L’elemento a mio parere più suggestivo, però, è costituito dalla parete rocciosa che si estende dietro l’altare. È questa struttura semplice, ma radicata nel territorio a conferire una spiritualità genuina al santuario, rendendolo una manifestazione visiva del temperamento resiliente degli abruzzesi. Una passeggiata alla scoperta della “città vecchia” è il modo migliore per concludere la giornata. La tradizione popolare ritiene, inoltre, che queste acque miracolose, per poter mantenere le proprietà benefiche che le contraddistinguono, debbano essere prelevate in corrispondenza del giorno di morte del santo cui sono collegate.

 

 

 

Solo così potranno conservare la loro natura curativa ed essere utilizzate al momento del bisogno. Per completare la nostra geografia dei culti abruzzesi legati all’acqua, infine, farò riferimento alla tradizione popolare più suggestiva e interessante di tutte: quella delle grotte galattogene. Alle acque di questi siti è collegata una fase importantissima della maternità: l’allattamento. Un filone della tradizione prescrive di rivolgersi a Sant’Eufemia; per ottenere la sua intercessione, però, c’è uno specifico rituale cui attenersi: la madre a cui non è arrivato il latte, preso un pezzo di pane, dovrà recarsi al santuario. Qui troverà, poggiato sull’acquasantiera, del pane vecchio con cui sostituire il suo; dopo averlo bagnato nell’acqua benedetta ed averlo mangiato la donna dovrà compiere un giro intorno alla colonna lì accanto invocando Sant’Eufemia e pregando il latte di tornare.

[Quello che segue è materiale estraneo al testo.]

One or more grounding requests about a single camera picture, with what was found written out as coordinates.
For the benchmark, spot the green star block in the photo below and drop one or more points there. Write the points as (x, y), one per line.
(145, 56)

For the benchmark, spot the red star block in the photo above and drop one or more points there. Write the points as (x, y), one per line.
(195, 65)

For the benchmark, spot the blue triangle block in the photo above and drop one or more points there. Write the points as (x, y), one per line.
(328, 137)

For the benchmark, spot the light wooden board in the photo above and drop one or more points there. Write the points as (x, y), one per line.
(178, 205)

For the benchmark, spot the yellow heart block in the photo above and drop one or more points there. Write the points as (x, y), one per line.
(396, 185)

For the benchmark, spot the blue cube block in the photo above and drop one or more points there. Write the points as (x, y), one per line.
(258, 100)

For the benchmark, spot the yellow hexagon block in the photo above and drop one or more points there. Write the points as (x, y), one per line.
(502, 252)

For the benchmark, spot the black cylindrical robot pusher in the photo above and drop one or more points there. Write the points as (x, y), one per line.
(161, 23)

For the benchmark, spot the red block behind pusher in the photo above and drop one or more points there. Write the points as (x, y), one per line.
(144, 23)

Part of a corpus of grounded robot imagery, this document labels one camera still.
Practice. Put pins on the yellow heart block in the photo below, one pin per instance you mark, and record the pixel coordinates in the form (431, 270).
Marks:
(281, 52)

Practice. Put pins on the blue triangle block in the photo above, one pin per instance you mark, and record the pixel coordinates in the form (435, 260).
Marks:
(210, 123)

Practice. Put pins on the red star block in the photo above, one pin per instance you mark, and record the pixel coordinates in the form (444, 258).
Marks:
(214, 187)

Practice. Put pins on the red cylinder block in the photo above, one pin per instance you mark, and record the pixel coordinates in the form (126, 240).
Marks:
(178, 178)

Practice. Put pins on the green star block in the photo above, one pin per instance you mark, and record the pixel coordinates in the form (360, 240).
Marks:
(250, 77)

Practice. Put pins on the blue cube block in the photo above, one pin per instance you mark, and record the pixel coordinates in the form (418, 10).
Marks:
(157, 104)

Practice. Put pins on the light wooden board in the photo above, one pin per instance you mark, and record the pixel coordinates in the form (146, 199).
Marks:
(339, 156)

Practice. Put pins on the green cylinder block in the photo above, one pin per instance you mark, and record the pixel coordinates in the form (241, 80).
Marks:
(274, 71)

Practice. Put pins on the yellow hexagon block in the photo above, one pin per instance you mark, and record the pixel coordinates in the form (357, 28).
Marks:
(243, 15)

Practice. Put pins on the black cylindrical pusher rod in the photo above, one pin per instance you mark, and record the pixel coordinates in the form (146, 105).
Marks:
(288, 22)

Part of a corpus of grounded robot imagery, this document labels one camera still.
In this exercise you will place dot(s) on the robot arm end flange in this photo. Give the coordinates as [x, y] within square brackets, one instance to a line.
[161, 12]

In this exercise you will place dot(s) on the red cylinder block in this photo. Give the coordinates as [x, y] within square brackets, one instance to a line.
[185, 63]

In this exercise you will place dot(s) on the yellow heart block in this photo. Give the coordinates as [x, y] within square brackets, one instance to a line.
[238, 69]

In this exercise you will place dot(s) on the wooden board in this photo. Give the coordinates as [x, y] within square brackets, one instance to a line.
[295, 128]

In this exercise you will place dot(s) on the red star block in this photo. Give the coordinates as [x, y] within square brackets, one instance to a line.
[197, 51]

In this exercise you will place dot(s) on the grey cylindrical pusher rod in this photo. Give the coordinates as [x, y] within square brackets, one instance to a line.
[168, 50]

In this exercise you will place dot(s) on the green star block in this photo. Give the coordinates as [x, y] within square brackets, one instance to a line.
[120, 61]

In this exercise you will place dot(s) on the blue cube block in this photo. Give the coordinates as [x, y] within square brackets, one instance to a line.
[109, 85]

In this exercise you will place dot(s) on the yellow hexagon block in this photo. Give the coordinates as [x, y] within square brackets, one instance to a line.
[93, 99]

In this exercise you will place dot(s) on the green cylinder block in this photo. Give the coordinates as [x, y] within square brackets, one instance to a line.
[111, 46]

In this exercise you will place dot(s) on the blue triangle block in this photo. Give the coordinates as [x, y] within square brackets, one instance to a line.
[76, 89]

Pochi giorni e il suo desiderio verrà esaudito. Un altro filone ritiene, invece, che ci si debba rivolgere a Sant’Agata e prescrive alle madri di bere l’acqua della fonte ad essa intitolata (situata fra Torricella e Gessopalena). Anche in questo caso le madri dovranno seguire un percorso ben definito: dopo aver raggiunto il luogo del pellegrinaggio portando con se un soldo e un chicco di nove varietà diverse di legumi, dovranno lanciare all’interno della sorgente i legumi e la monetina; solo a questo punto potranno tornare indietro. Sulla via del ritorno, però, dovranno stare attente a non seguire lo stesso percorso fatto all’andata, scegliendo una strada diversa.

Lungo la via si fermeranno in nove case chiedendo in ciascuna di queste un po’ di farina e, arrivate nella propria abitazione, la utilizzeranno per farne delle sagne. La pasta fatta in casa dovrà essere donata ai poveri; mentre per loro lasceranno il brodo di cottura. Solo dopo essersi nutrite di questo parco pasto, vedranno arrivare il latte. Insomma, quella delle grotte galattogene, è una tradizione che ci porta a riflettere su uno dei fenomeni più delicati e allo stesso tempo emozionanti nella vita di una donna: la maternità, riuscendo, nel contempo, a valorizzare le risorse di un territorio troppo spesso sottovalutato.